WHAT THE TASK ASKS:
Print exactly those lines that run from the beginning of the data to the line bearing "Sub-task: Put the", inclusive.

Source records

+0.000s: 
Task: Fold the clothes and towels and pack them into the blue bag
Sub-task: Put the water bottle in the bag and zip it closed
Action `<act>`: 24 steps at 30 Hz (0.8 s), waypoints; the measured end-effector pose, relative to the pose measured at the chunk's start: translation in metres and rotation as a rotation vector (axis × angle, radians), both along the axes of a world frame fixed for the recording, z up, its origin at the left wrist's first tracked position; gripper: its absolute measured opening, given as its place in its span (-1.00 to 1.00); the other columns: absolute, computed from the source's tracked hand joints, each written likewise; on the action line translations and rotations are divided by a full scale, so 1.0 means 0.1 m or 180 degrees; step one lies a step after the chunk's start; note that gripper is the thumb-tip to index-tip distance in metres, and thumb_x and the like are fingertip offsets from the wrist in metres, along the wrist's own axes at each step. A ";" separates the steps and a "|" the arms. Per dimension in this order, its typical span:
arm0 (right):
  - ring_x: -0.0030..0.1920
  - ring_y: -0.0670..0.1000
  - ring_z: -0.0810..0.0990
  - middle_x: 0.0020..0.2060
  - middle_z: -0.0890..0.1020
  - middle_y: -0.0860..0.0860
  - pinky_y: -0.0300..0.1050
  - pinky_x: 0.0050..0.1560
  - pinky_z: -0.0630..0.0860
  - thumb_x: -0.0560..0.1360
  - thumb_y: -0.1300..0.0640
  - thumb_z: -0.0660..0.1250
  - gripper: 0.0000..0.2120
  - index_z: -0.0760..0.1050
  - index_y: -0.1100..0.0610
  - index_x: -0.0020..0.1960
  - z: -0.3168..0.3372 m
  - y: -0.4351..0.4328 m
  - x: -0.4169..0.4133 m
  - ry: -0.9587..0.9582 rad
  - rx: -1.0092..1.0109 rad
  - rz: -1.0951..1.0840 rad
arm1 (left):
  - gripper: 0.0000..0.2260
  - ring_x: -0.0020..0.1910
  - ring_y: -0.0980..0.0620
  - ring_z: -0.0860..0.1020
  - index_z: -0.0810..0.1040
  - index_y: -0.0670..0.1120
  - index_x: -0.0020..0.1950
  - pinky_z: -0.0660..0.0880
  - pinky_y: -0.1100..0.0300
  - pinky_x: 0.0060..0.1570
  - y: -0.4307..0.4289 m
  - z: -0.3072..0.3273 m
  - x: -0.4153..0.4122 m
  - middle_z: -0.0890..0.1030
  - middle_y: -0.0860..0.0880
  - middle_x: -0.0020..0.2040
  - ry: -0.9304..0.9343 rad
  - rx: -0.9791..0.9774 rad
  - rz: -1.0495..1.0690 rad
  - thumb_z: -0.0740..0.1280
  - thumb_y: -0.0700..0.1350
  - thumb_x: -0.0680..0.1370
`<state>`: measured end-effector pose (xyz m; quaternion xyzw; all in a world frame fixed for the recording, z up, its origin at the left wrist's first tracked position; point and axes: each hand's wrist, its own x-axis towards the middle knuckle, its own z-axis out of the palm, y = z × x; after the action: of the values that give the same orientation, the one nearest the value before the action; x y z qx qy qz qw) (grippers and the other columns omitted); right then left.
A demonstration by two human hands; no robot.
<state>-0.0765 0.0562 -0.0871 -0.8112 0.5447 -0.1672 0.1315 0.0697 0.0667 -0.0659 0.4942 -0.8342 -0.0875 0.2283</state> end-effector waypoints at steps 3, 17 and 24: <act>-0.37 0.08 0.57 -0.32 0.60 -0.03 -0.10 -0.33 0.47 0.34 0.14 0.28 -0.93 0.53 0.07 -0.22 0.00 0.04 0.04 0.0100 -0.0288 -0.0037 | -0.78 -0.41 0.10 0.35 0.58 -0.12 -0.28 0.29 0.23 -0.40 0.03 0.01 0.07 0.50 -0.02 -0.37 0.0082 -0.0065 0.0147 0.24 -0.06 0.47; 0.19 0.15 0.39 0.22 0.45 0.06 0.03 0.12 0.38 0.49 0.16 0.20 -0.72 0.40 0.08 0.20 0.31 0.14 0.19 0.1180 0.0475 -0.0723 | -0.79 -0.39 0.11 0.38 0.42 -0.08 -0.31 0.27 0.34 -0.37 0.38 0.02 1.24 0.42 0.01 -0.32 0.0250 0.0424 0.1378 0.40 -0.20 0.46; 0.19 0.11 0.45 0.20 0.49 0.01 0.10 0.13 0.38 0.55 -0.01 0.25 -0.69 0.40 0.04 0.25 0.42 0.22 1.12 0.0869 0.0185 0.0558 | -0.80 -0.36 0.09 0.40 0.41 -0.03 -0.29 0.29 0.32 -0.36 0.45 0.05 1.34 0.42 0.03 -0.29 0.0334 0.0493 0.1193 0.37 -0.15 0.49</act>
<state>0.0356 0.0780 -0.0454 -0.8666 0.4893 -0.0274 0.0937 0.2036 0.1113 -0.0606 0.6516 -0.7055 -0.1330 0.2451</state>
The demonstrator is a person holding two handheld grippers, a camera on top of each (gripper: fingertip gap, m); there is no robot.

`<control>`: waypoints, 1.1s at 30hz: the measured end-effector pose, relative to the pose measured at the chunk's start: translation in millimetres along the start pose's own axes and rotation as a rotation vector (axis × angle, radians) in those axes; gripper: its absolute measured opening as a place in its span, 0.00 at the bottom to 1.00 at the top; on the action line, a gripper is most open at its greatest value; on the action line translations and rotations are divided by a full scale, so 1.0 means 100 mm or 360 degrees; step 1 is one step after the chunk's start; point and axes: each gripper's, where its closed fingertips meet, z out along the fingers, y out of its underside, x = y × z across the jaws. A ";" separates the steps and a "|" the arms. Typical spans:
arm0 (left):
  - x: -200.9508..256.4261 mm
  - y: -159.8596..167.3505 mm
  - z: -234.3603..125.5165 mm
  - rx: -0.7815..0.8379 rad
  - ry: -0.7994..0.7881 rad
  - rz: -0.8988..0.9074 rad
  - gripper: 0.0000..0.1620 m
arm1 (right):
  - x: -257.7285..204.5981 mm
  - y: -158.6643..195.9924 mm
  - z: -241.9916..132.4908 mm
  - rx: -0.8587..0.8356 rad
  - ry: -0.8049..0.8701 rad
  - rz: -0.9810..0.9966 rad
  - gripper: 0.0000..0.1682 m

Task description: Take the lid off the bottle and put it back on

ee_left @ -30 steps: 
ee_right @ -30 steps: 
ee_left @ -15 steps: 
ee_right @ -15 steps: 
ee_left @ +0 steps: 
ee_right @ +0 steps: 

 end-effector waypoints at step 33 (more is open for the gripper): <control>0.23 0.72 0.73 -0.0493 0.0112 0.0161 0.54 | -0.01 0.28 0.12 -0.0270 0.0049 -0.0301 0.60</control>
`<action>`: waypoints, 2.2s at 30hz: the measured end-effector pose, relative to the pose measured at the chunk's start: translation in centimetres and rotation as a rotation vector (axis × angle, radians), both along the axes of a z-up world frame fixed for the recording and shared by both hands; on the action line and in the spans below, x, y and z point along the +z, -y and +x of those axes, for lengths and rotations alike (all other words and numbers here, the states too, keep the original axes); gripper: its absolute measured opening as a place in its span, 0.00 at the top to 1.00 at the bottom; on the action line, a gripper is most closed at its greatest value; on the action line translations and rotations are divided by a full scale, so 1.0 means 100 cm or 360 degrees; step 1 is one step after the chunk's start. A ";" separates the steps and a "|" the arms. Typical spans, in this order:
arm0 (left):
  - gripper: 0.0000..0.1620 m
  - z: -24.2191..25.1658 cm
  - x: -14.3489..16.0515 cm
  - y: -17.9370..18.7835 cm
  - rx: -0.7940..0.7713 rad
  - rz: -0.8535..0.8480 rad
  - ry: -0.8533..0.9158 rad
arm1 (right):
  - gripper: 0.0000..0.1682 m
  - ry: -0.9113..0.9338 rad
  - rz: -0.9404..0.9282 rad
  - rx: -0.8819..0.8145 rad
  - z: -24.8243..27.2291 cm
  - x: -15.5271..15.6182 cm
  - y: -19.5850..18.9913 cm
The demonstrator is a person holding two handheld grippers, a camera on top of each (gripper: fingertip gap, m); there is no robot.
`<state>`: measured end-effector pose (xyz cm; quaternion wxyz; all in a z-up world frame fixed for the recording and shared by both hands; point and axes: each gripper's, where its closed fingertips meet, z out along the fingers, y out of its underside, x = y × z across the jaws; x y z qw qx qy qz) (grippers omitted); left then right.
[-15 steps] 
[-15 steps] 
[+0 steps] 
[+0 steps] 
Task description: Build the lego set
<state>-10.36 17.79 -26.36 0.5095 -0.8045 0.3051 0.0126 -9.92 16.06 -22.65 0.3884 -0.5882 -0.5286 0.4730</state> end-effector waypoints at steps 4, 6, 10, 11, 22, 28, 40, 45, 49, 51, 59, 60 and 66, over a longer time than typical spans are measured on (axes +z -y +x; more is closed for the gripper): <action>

ANSWER TO THIS PROBLEM:
+0.000s: 
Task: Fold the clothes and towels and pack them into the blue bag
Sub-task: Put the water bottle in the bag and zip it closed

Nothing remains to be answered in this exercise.